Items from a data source
━━━━━━
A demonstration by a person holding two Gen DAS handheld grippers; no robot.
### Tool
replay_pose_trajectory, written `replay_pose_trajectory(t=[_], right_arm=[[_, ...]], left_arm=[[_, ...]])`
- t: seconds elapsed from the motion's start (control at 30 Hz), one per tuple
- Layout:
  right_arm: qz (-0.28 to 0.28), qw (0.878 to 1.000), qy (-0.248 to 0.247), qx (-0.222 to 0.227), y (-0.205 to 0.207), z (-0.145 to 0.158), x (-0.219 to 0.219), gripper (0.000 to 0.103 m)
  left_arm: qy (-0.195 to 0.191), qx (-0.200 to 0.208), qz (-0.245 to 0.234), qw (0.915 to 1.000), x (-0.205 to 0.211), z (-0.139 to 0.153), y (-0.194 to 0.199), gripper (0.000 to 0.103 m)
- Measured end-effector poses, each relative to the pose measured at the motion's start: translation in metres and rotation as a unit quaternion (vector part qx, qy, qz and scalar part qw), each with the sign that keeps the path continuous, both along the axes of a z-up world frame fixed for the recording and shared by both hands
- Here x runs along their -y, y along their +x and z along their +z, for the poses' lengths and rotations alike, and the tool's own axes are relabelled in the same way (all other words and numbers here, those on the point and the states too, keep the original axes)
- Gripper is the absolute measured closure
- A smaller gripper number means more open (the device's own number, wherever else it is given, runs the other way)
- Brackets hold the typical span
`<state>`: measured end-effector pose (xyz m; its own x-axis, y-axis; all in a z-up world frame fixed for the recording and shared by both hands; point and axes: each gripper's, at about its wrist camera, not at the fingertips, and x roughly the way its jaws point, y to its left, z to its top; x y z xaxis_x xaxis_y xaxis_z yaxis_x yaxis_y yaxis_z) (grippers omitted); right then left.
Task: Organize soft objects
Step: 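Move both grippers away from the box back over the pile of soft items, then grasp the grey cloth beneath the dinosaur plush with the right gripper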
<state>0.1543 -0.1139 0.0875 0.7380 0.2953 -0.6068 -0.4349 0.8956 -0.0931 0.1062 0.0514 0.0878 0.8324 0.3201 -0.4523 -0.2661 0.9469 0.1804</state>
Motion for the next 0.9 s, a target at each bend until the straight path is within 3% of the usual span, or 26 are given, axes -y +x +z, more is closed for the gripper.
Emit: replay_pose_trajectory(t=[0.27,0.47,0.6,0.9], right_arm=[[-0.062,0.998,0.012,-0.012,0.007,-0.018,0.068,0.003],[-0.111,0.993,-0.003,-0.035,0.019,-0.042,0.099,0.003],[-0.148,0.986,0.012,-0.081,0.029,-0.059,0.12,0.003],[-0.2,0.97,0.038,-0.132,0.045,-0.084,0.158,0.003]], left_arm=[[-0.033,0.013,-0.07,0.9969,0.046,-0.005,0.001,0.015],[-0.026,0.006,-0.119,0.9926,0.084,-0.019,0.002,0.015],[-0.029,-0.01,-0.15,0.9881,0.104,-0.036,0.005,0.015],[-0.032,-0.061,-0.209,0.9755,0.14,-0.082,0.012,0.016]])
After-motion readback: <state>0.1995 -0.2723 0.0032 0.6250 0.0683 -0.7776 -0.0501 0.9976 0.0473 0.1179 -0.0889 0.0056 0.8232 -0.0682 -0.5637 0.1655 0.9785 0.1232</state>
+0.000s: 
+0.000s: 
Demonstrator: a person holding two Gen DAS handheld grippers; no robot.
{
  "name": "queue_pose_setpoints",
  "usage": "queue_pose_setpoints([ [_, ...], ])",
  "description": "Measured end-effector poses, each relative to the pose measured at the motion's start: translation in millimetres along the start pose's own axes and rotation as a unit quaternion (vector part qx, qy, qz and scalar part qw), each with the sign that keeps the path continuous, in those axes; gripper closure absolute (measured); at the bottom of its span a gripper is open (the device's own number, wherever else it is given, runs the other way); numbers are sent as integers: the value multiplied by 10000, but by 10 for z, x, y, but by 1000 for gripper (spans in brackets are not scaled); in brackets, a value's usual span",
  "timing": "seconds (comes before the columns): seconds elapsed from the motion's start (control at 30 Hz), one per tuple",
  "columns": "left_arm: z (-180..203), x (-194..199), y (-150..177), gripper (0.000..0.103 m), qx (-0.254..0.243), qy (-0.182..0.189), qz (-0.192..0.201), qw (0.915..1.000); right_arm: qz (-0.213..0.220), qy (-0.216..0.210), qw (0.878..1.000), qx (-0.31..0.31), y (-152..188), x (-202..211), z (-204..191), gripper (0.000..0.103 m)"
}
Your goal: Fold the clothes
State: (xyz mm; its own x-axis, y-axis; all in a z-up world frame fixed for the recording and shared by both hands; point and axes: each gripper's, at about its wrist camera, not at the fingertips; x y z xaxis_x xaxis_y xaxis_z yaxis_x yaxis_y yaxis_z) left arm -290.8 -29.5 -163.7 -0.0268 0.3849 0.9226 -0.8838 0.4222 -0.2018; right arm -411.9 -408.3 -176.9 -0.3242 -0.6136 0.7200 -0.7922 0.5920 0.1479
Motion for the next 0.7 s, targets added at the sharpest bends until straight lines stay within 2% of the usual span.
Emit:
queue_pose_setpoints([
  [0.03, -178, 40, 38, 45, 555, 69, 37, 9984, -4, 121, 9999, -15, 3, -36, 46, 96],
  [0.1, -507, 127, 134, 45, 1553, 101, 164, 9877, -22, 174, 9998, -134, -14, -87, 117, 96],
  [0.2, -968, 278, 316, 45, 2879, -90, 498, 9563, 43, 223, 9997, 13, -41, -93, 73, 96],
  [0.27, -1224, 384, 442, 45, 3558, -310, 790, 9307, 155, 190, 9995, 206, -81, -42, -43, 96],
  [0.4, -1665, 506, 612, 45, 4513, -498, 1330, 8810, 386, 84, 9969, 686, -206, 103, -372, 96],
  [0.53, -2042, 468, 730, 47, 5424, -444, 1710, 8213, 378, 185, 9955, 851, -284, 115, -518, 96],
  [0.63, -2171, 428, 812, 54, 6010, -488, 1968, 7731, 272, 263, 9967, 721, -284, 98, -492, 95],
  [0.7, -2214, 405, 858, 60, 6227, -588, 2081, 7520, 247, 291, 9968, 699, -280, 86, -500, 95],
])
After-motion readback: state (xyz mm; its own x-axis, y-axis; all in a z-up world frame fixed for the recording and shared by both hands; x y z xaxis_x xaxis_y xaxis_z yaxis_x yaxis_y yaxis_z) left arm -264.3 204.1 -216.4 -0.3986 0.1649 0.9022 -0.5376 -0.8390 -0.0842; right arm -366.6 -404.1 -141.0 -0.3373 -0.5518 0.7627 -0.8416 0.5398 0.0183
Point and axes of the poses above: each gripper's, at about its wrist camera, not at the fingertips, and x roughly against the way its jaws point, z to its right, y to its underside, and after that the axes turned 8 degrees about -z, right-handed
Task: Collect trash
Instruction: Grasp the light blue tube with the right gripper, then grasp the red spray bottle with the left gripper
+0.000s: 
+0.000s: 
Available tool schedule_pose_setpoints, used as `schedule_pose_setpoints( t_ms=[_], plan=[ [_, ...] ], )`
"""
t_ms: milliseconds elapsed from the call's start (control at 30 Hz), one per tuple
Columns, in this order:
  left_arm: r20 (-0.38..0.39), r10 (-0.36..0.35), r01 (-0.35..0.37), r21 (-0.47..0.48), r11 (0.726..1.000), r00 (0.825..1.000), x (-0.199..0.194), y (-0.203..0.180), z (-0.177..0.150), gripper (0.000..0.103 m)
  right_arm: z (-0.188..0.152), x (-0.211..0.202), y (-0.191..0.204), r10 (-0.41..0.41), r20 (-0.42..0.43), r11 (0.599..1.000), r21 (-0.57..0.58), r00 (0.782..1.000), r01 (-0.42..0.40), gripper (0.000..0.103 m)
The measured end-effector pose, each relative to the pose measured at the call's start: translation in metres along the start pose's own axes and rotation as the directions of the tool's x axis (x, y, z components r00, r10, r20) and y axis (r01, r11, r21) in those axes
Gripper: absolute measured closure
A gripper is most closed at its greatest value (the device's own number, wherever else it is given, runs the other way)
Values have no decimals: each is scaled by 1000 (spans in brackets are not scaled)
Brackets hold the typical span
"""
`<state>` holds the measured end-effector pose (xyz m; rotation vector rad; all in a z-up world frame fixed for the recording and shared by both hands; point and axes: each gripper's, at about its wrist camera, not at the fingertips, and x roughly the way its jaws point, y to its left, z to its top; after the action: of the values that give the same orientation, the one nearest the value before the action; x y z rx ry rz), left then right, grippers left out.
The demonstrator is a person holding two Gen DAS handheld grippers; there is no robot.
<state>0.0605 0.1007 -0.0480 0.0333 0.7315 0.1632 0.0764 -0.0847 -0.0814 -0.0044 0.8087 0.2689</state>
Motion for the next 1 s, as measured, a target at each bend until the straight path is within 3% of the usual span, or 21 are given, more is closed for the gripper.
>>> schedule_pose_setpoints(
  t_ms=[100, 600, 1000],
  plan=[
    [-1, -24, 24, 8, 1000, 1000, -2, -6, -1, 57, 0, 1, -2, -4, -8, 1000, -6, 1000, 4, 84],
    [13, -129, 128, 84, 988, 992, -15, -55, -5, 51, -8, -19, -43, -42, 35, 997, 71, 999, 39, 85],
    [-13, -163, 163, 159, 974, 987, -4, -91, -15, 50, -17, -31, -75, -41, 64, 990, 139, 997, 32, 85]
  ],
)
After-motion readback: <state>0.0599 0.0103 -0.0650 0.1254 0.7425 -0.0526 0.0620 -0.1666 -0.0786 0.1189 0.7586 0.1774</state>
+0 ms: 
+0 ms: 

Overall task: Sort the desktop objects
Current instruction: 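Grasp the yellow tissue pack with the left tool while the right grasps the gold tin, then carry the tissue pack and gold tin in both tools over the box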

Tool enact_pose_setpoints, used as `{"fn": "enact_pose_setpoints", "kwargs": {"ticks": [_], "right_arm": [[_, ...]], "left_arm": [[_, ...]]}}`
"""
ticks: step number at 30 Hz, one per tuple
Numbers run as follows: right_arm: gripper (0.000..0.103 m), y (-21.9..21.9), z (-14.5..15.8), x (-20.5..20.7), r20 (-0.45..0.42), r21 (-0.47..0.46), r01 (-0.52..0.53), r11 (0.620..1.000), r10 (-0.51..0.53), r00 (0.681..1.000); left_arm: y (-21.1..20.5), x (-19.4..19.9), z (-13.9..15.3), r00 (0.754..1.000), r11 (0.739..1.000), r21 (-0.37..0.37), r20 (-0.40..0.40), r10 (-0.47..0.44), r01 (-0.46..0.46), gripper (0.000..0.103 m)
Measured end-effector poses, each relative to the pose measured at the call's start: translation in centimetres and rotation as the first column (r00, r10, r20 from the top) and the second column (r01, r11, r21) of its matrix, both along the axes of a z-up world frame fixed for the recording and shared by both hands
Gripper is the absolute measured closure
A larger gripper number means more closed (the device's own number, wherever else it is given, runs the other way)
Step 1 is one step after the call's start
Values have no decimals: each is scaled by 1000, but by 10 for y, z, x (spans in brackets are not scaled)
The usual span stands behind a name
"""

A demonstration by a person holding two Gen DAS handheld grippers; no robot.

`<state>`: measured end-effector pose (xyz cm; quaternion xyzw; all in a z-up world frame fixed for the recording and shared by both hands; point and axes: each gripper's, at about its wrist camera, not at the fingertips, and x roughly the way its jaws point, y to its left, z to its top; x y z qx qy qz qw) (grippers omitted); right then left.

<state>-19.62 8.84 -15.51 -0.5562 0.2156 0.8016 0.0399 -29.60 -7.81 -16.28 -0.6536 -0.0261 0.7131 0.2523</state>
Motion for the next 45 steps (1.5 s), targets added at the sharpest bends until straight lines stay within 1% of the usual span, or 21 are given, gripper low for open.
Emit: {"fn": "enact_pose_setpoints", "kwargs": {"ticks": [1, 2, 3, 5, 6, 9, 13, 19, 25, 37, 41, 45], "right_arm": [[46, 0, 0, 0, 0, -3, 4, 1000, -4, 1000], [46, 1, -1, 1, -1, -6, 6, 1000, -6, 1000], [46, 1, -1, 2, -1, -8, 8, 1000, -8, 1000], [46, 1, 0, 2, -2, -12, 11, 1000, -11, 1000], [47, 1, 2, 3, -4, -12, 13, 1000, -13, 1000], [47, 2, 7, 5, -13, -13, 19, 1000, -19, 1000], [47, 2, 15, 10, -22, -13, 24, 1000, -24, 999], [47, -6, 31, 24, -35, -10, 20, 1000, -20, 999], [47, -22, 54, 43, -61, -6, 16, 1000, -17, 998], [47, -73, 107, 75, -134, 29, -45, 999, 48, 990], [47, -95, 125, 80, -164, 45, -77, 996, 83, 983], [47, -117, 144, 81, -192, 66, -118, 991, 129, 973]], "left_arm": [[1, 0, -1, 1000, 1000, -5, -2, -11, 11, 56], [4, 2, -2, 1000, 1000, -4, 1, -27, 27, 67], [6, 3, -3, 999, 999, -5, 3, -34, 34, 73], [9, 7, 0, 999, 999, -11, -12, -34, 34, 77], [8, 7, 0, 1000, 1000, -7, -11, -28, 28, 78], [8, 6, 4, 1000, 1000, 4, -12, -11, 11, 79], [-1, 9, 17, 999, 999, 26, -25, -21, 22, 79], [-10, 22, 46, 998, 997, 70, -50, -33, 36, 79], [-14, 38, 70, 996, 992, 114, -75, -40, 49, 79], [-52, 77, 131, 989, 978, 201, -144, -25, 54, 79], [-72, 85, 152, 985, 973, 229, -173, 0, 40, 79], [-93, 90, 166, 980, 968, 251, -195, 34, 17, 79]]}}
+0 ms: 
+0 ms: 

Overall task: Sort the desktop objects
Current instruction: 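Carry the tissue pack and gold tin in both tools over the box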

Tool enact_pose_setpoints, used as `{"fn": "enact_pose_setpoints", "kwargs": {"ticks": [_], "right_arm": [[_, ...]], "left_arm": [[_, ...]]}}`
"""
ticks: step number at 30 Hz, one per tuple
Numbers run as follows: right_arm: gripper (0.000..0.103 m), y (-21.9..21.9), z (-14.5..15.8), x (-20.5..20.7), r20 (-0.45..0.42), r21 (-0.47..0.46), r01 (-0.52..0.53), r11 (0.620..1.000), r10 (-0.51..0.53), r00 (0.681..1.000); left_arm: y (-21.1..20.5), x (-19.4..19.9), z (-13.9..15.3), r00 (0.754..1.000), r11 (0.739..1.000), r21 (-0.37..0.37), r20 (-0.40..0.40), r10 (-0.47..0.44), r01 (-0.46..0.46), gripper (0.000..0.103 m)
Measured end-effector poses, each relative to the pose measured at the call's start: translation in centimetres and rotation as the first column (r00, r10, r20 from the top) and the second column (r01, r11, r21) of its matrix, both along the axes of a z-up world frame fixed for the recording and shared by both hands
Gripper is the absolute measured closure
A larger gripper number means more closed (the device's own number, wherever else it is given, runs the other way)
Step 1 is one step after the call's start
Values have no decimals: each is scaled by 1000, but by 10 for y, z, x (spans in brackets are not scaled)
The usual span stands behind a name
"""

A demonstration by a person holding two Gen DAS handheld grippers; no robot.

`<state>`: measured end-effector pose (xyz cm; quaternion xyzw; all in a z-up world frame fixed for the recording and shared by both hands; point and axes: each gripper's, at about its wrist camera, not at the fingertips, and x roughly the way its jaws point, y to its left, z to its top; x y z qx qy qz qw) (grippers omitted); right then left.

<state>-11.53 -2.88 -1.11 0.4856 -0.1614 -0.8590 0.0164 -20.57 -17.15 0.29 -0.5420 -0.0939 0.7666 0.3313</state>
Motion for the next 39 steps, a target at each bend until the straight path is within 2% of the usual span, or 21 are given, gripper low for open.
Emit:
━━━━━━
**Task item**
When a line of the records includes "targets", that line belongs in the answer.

**Output below**
Motion for the next 0.7 s, targets added at the sharpest bends until straight lines stay within 2% of the usual span.
Motion for the next 45 steps (1.5 s), targets added at the sharpest bends until straight lines stay within 1% of the usual span, or 21 are given, gripper low for open.

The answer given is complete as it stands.